I see three stages in how organizations are adapting.

  1. The first is the classic SDLC everyone knows: Humans write code, humans review code and humans ship code.
  2. The second is what people are calling ‘vibe coding’. Prompt-driven, fast, informal. It feels incredibly productive because output goes up. But review capacity stays the same. Engineering incentives stay the same. What actually happens is you start accumulating verification debt: The growing gap between how fast you can generate change and how confidently you can prove that change is safe.
  3. The third stage, and very few teams have reached, is spec-driven development. Structured, testable inputs that constrain what the agent can do before it does it. When diffs become cheap to produce, specs become the only scalable way to express intent and control blast radius.

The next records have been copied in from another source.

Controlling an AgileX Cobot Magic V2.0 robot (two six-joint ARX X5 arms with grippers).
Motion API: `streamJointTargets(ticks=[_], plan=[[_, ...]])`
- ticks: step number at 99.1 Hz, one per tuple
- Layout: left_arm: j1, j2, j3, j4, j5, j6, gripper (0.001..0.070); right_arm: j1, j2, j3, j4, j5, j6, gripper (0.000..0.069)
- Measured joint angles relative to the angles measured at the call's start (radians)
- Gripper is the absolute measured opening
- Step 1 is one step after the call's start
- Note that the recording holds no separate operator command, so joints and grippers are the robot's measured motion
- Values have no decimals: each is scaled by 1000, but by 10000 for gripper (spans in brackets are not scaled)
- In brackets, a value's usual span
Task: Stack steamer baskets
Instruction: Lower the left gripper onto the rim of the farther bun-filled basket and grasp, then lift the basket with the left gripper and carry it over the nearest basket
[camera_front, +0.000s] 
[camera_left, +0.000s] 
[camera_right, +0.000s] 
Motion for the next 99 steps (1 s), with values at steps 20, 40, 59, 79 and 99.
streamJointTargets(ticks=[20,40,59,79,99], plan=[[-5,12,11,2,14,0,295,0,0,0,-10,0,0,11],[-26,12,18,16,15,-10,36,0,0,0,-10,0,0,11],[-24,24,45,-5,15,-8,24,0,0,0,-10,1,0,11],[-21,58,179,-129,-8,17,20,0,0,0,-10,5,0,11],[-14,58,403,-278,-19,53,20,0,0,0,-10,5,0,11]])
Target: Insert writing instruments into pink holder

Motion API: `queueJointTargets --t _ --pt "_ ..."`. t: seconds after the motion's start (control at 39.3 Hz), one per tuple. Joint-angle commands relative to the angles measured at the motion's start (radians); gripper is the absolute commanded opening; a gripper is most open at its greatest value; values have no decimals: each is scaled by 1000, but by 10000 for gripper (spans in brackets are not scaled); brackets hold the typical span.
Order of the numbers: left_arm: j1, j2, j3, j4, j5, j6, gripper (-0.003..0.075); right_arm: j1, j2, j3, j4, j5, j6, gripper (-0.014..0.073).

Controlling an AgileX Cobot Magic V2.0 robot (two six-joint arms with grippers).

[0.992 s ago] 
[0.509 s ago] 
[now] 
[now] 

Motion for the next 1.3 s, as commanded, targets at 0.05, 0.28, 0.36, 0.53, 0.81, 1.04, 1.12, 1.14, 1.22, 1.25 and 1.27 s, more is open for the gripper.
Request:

Most organizations I talk to are stuck in stage two. They’ve adopted the tools. They haven’t redesigned the process.

The Data Tells a Story Nobody Wants to Hear

The DORA 2025 State of AI-assisted Software Development report surveyed nearly 5,000 technology professionals and landed on a finding that should make every engineering leader uncomfortable: AI adoption now correlates with higher throughput, but it also correlates with higher instability. AI acts as what the researchers called a ‘mirror and a multiplier’. In cohesive organizations with strong platforms and fast feedback loops, AI boosts efficiency. In fragmented ones, it exposes and amplifies every existing weakness. 90% of developers now use AI in their daily work. Over 80% say it has improved their productivity. However, 30% still report little or no trust in the code AI generates.

The Stack Overflow 2025 Developer Survey, which drew 49,000 responses across 166 countries, makes the trust problem even starker. 84% of developers now use or plan to use AI tools, up from 76% in 2024, with 51% using them daily. But trust in AI accuracy has dropped from 40% to 29% in a single year. More developers now actively distrust AI output (46%) than trust it (33%). Only 3% report ‘highly trusting’ what these tools produce. Experienced developers are the most skeptical: Their ‘highly distrust’ rate is 20%.

Here’s the number that keeps me up at night: 66% of developers say their biggest frustration is AI solutions that are ‘almost right, but not quite’. 45% say debugging AI-generated code takes longer than writing it themselves would have. Three-quarters of developers say that even in a future where AI can handle most coding tasks, the top reason they’d still ask a human for help is: ‘When I don’t trust AI’s answers’.

This isn’t a tooling problem. It’s an arithmetic problem. Generation cost has hit zero. Verification cost is fixed or increasing. If you haven’t redesigned your review process, you haven’t gained velocity. You’ve relocated the work. What used to be ‘writing code’ is now ‘hunting for subtle, agentic regressions’, and the second job is harder than the first.

Why Your PR Process is Already Broken

Here’s the arithmetic that should worry every engineering leader: Generating a thousand lines of code now has near-zero marginal cost. An agent can touch 40 files in minutes. Your senior reviewer, the one you’re counting on to catch problems, is now dealing with diffs they can’t fully reason about in any realistic timeframe.

So they start sampling. Reading some files carefully. Skimming others. Trusting the test suite to catch the rest.

Sampling is not a review strategy. It’s a coping mechanism.

Three things need to change to make agentic workflows survivable.

  1. First, the review has to shift from syntax to intent. You can no longer audit every line, so the question becomes: Did the agent output actually satisfy the original constraints? The failure mode you need to worry about now isn’t ‘tests failed’. It’s ‘tests passed, but intent failed’.
  2. Second, the spec review becomes your primary gate. You review the instructions before the agent runs, not after. By the time you’re reading the diff, half the damage is already done.
  3. Third, command approval becomes your new privilege escalation. You don’t need to approve every command the agent runs. But you absolutely need gates on the high-risk ones: Migrations, secrets access, IAM changes, destructive operations, deploys.

The New Loop

Here’s what the SDLC looks like when you account for agents:

Spec → Agent Executes → CI Verifies → Human Approves → Deploy → Observe → Spec Updated

That loop only works if you can measure verification capacity, and you can start measuring it next week with three metrics.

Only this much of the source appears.